→ **Required action**
Within the material below, count each line holding the string "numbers" and return the total alone.

→ **Exercise data**
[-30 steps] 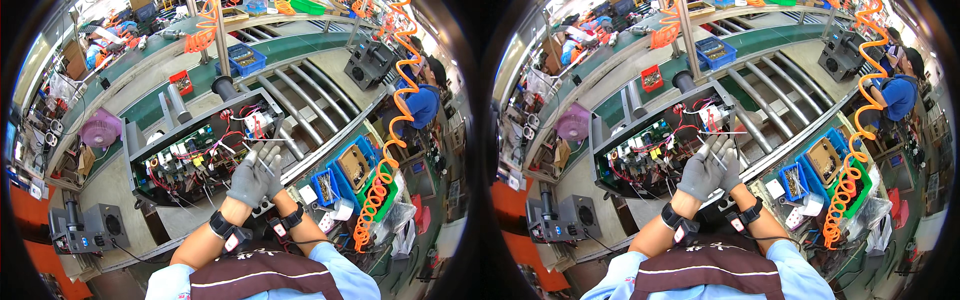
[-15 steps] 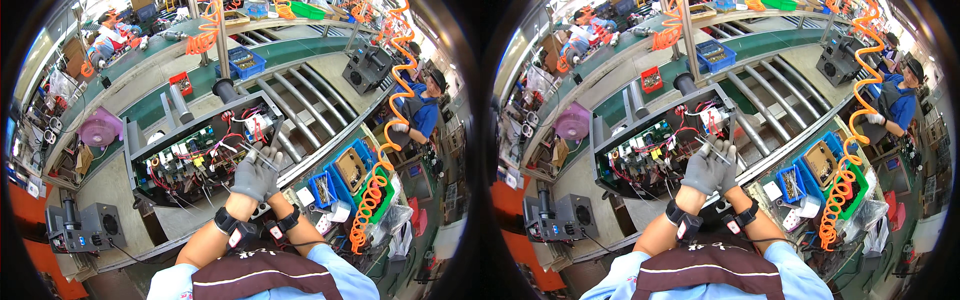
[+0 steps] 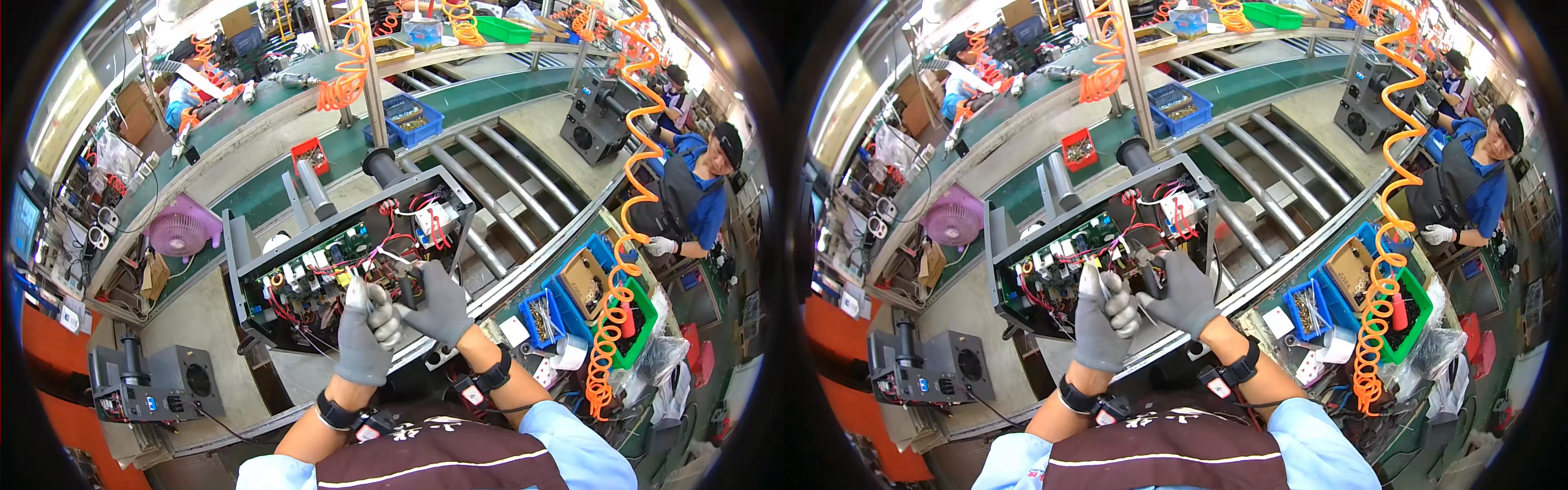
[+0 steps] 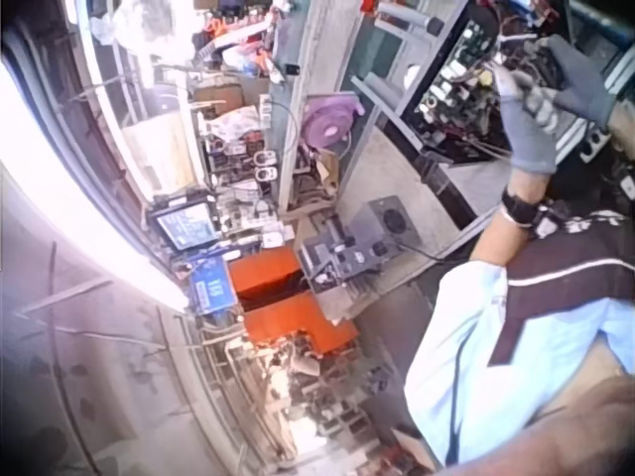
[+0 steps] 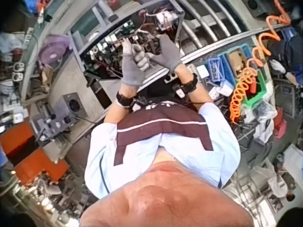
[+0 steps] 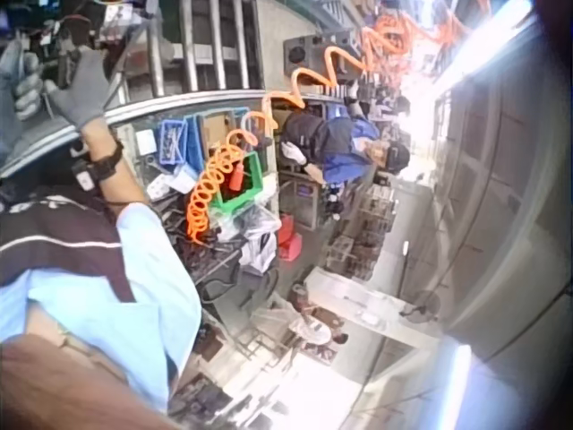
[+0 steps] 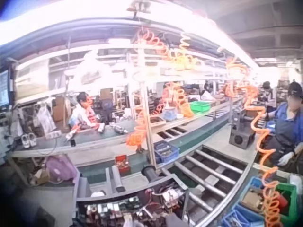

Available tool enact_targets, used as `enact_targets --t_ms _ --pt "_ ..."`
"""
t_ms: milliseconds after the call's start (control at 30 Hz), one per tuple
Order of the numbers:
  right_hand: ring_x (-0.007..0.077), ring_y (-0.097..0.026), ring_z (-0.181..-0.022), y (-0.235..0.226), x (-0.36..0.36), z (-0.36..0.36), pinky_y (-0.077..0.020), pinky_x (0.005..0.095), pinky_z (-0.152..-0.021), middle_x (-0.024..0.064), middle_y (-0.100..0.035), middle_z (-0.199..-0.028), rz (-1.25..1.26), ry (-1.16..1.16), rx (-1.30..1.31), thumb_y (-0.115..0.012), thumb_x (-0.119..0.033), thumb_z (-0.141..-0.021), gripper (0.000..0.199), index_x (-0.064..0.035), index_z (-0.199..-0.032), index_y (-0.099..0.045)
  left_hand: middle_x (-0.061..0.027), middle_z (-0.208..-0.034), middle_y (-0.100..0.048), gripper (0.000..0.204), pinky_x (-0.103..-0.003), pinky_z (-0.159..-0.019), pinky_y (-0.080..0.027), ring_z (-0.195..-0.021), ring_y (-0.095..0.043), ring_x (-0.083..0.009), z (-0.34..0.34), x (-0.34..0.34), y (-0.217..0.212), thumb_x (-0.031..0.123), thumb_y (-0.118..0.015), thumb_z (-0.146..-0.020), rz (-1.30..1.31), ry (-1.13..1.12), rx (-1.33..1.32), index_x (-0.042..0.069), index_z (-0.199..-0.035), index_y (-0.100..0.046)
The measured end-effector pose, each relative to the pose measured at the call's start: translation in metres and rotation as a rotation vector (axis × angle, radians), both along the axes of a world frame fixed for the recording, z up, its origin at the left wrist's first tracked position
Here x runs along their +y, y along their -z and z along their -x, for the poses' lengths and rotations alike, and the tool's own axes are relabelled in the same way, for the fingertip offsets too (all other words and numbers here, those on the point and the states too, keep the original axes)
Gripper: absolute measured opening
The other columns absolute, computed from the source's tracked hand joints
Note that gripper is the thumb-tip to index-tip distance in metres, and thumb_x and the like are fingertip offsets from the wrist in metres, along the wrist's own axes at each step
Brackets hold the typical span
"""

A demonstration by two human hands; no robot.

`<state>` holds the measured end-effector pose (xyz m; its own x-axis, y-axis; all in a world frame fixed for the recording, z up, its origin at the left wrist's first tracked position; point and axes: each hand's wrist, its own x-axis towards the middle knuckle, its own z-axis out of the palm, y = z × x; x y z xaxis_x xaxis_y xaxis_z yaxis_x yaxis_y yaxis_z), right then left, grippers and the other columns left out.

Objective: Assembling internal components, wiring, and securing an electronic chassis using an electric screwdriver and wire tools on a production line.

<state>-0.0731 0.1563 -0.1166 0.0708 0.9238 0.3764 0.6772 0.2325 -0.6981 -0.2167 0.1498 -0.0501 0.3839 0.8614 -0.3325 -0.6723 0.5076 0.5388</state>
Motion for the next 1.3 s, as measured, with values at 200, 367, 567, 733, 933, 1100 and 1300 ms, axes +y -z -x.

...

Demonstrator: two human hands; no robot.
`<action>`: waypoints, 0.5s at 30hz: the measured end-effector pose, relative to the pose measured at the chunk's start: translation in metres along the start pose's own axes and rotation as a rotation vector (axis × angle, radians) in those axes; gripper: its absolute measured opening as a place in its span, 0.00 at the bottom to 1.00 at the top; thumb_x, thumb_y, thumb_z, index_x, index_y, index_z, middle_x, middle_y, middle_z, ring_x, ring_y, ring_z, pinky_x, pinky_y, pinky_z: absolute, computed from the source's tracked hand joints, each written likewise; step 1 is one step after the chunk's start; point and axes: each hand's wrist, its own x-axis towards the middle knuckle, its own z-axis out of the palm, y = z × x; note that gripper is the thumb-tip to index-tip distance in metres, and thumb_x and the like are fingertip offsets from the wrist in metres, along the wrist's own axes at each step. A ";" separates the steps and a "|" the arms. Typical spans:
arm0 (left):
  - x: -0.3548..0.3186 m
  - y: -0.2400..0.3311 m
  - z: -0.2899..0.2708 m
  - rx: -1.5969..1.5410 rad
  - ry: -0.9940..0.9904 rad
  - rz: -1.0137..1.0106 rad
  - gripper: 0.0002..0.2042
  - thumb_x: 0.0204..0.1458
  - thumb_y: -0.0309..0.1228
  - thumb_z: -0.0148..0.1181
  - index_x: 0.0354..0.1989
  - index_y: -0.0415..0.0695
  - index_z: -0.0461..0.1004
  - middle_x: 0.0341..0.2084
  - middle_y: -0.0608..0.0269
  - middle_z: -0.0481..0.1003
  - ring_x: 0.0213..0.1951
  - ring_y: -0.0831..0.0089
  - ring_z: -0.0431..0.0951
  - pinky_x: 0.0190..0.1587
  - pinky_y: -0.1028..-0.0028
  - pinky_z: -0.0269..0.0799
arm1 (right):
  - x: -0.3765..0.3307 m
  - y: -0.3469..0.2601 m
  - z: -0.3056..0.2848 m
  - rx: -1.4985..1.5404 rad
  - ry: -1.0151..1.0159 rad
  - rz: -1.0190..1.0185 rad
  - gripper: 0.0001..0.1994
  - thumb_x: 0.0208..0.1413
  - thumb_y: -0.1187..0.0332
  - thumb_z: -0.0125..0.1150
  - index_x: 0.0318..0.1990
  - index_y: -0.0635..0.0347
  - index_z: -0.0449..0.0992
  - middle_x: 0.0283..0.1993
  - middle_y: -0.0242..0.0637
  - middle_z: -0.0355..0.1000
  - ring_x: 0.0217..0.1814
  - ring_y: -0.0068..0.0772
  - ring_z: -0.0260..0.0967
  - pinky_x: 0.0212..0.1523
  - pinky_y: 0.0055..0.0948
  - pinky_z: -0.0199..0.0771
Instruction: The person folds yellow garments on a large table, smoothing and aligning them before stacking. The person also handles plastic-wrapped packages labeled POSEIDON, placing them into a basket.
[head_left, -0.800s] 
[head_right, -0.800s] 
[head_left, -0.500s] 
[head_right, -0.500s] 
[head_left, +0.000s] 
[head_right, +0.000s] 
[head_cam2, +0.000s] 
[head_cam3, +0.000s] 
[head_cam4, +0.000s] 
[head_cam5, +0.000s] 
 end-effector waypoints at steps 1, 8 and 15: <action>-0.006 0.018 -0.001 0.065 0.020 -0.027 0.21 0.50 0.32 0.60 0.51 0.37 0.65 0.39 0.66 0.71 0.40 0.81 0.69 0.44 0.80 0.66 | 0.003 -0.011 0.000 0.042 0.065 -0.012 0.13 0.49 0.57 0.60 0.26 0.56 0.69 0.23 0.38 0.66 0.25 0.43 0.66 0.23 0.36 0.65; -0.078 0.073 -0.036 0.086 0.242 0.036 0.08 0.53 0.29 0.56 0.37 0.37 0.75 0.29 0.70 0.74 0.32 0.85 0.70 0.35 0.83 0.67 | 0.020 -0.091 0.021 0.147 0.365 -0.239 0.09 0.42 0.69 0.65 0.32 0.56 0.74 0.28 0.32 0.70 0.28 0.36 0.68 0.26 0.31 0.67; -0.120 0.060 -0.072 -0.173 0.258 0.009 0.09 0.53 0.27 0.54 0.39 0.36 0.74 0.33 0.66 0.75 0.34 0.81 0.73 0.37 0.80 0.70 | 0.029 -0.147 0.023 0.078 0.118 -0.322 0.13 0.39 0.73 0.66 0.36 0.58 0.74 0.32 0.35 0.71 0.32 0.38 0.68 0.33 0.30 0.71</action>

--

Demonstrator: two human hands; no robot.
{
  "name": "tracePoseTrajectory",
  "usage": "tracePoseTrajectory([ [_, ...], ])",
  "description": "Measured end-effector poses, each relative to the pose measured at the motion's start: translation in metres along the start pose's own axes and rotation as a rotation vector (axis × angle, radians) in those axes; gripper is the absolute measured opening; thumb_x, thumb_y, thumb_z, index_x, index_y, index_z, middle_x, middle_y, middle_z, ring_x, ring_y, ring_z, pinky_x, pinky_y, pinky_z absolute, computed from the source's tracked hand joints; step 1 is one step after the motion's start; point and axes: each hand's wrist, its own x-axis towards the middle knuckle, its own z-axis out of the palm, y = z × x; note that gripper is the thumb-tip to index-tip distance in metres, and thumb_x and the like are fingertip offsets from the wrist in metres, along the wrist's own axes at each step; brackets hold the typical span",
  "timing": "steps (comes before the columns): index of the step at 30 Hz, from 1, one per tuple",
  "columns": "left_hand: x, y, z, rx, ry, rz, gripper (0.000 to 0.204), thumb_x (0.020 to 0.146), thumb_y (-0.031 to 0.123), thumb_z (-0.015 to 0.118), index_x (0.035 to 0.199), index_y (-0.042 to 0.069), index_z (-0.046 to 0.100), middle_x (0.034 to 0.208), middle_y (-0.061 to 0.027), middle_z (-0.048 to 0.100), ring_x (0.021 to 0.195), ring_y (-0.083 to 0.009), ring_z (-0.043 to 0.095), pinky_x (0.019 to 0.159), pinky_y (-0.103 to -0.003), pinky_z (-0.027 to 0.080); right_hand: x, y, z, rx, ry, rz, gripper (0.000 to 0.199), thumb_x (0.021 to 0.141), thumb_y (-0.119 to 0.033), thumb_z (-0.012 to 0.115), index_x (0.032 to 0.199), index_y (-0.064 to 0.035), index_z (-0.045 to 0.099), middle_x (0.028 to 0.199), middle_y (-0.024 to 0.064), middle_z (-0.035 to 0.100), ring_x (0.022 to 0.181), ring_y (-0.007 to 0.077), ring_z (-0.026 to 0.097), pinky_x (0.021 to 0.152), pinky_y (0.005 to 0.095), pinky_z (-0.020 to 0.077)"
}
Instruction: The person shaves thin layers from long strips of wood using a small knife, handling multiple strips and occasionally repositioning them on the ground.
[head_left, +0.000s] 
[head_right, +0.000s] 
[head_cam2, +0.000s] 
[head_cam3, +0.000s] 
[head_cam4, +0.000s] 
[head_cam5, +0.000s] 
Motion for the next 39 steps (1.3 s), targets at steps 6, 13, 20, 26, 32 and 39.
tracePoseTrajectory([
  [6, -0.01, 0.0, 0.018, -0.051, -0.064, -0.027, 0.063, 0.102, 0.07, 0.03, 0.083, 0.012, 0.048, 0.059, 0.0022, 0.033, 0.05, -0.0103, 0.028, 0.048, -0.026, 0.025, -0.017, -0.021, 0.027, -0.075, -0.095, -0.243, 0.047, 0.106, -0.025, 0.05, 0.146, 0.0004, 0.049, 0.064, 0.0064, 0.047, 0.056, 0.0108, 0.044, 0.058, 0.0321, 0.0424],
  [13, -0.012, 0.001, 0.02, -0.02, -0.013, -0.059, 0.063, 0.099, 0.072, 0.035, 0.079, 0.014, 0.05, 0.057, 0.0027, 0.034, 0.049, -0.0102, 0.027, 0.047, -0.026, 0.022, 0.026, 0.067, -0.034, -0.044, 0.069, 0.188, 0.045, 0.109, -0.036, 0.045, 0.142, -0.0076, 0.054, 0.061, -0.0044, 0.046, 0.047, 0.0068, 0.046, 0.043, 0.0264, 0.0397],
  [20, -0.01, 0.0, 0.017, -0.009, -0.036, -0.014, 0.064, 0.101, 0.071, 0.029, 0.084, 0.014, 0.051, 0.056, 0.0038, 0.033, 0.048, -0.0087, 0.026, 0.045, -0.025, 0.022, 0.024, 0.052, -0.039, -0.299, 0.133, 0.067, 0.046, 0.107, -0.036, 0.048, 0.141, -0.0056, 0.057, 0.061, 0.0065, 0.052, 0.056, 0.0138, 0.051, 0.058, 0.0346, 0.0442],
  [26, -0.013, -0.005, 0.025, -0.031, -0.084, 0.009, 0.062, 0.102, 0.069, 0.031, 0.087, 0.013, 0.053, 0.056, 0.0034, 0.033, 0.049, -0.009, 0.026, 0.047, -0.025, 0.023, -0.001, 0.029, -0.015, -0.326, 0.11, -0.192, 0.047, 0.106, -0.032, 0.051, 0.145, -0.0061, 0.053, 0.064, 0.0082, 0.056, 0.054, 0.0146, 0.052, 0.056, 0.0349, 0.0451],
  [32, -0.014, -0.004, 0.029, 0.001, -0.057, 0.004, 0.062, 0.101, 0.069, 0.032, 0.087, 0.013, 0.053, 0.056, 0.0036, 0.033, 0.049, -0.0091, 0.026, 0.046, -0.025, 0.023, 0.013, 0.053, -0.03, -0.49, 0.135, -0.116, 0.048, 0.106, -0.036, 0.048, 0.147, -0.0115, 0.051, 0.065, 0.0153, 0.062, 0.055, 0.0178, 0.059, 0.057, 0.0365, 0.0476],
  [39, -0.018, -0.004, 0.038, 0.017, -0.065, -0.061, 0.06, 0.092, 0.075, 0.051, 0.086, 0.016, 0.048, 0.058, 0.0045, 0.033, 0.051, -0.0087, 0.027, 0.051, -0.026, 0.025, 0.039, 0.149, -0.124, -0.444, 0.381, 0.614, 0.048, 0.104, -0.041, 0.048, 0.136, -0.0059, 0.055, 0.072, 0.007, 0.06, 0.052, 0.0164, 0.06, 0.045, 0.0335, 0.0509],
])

→ **Exercise answer**
2